QModeling es un programa creado para obtener información cuantitativa sobre procesos fisiológicos del cuerpo a partir de la imagen. Trabaja sobre imágenes de tomografía por emisión de positrones (PET), concretamente de estudios de PET dinámico. En estos estudios se administra un radiofármaco al paciente, y lluego se obtienen imágenes de la distribución de ese fármaco en el cuerpo; se adquieren varias imágenes para estudiar cómo evoluciona esa distribución. Lo que hace el nuevo programa es utilizar modelos farmacocinéticos para calcular parámetros de interés en cada punto del cuerpo, como el ritmo de consumo de glucosa o la concentración de neuroreceptores. 

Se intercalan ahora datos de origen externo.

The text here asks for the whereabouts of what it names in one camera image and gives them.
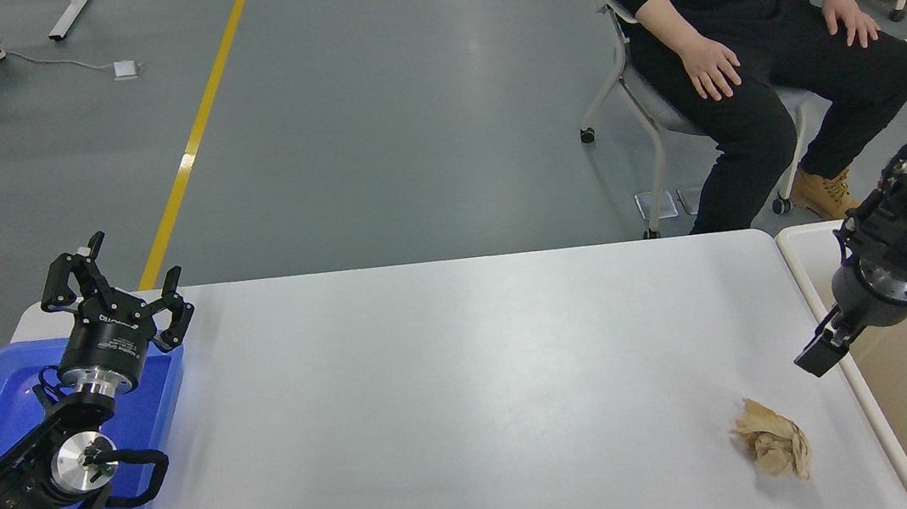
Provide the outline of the person's right hand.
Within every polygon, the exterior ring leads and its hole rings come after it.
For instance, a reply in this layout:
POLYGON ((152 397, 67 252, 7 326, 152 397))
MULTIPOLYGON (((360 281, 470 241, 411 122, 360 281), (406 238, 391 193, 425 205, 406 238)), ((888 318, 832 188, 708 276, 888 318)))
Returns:
POLYGON ((691 38, 676 50, 699 98, 715 103, 732 98, 742 84, 741 61, 725 44, 705 36, 691 38))

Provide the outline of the person's left hand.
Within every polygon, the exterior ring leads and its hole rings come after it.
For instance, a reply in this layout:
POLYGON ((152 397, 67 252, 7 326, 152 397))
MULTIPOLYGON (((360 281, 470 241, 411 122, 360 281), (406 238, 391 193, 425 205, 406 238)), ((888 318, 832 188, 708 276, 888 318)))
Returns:
POLYGON ((822 0, 820 7, 831 36, 843 32, 847 47, 869 48, 872 42, 878 42, 880 28, 874 17, 860 9, 857 0, 822 0))

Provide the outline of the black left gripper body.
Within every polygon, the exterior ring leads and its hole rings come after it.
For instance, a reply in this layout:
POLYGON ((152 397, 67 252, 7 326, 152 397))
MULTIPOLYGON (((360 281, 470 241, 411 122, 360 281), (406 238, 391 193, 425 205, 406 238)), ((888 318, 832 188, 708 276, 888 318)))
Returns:
POLYGON ((78 312, 60 359, 60 381, 75 385, 89 370, 120 375, 123 382, 139 380, 151 336, 148 321, 137 322, 100 310, 78 312))

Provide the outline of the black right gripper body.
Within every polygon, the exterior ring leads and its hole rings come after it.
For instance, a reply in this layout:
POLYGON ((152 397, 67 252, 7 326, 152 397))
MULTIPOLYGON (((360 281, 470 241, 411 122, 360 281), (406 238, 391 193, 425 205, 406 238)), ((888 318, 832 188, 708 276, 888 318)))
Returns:
POLYGON ((840 326, 859 331, 901 323, 907 318, 907 300, 899 296, 903 285, 887 268, 872 262, 841 265, 831 282, 840 326))

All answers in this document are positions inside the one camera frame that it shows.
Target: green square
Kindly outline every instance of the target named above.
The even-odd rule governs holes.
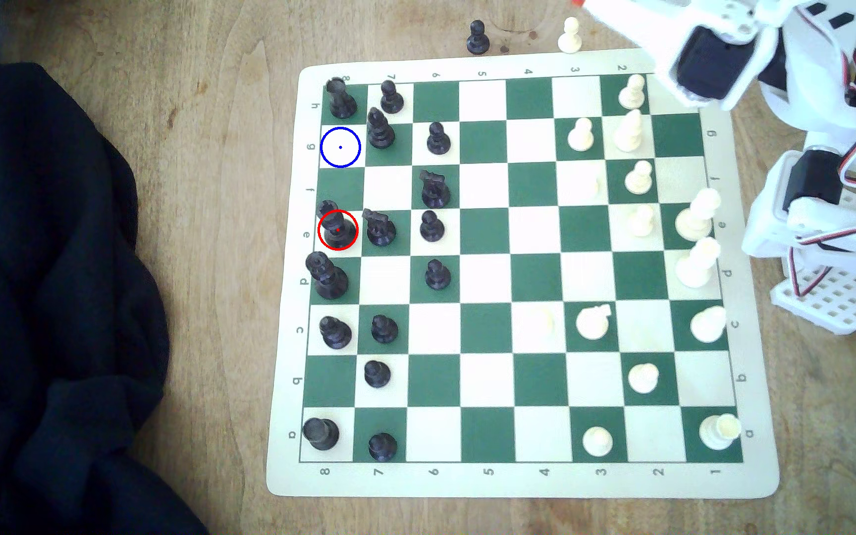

Actualmente, QModeling trabaja con tres modelos farmacocinéticos: Simplified Reference Tissue Model (SRTM); Simplified Reference Tissue Model 2 (SRTM2) y Patlak Reference. Las imágenes que se obtienen con el programa proporcionan información relevante para la interpretación clínica de los estudios PET, que pueden ampliar las indicaciones de la técnica y, potencialmente, aportar considerables mejoras en el rendimiento diagnóstico. La información que aporta el programa también puede resultar útil para la investigación clínica o preclínica. Por ejemplo, puede ser útil para evaluar el efecto de nuevos tratamientos o las propiedades de nuevos radiotrazadores. Si bien existen otras soluciones, como es el caso de PMOD (http://www.pmod.com) o MIAKAT (http://www.miakat.org), todavia no estaba disponible una herramienta de software libre, fácil de usar, flexible y multiplataforma que realizara estas funciones. Por ese motivo nació QModeling, que espera ser de ayuda en futuras investigaciones.



QModeling, es un programa desarrollado para utilizarse como toolbox del paquete de aplicaciones Statististical Parametric Mapping (SPM) (http://www.fil.ion.ucl.ac.uk/spm/). SPM es un software de libre distribución implementado en MATLAB. Es ampliamente utilizado en el campo de la neuroimagen, y permite el preprocesado y el análisis estadístico de imágenes cerebrales. Por ejemplo, permite comparar las imágenes de un grupo de pacientes con uno de controles, para ver las diferencias, o evaluar los cambios que se producen con el tiempo, asociados a un tratamiento. Integrar QModeling en este software permite, por un lado, darle visibilidad, y por otro, que el flujo de trabajo de SPM y el de QModeling queden enlazados. Con ello se obtiene una mejor visualización de las imágenes y la posibilidad de realizar comparaciones estadísticas con las imágenes obtenidas con QModeling.

La herramienta se puede descargar gratuitamente desde la web, bajo licencia de software libre.
Este programa se desarrolló inicialmente en una colaboración entre el CIMES y la Universidad de Málaga. Tres alumnos de Matemáticas e Ingeniería Técnica en Informática de Gestión realizaron su proyecto fin de carrera en la creación de esta herramienta: Francisco Javier López González, José Paredes Pacheco y Karl Thurnhofer Hemsi. Sus directores fueron Carlos Rossi y Manuel Enciso, del departamento de Lenguaje y Ciencias de la Computación de la ETSI Informática, contando con la colaboración de Nuria Roe y de Antonio Gutiérrez, que fue el autor de la propuesta. Está en fase de preparación un artículo de presentación del software.